EXERCISE DIRECTIONS:
Please work out how many lines below contain the word "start", and reply with only that number.

PROVIDED DATA:
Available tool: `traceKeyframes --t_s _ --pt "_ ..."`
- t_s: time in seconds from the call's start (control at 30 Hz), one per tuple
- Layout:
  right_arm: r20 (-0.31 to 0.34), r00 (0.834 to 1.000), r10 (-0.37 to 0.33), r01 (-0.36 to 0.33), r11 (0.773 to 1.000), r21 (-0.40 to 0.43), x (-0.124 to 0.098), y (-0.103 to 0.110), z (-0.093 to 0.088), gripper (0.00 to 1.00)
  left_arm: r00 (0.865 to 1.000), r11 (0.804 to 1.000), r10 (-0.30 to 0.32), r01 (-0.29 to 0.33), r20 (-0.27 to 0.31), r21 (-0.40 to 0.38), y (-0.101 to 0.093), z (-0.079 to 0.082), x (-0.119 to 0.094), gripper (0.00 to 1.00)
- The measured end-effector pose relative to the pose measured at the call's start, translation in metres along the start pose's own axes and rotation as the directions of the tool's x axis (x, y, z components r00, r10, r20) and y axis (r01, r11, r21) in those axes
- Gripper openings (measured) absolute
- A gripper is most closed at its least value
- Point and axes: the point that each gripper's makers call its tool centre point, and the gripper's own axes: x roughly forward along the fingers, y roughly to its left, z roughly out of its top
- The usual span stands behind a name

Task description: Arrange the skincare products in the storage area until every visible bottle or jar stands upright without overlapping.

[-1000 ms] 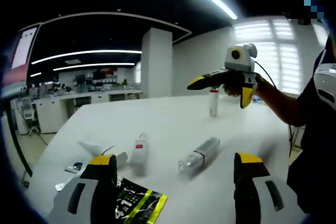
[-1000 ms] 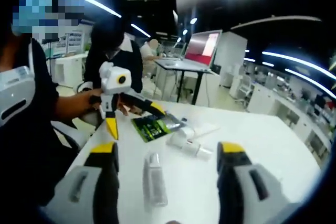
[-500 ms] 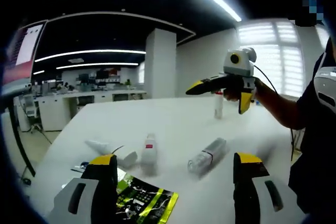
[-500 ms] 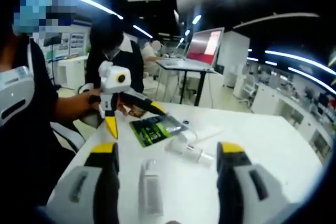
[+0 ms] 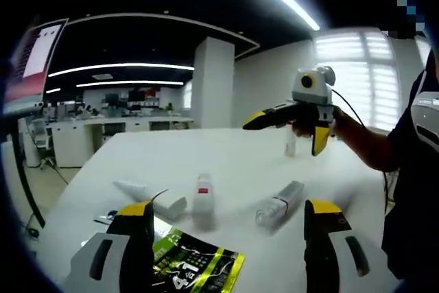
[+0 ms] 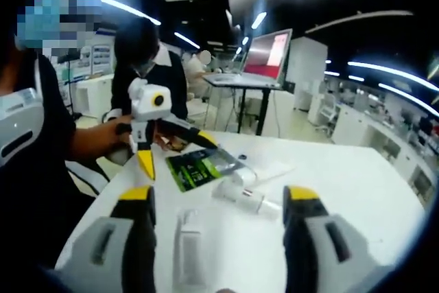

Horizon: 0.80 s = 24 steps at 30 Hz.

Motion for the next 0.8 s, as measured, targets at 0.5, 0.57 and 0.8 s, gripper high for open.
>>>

TASK SOLUTION:
2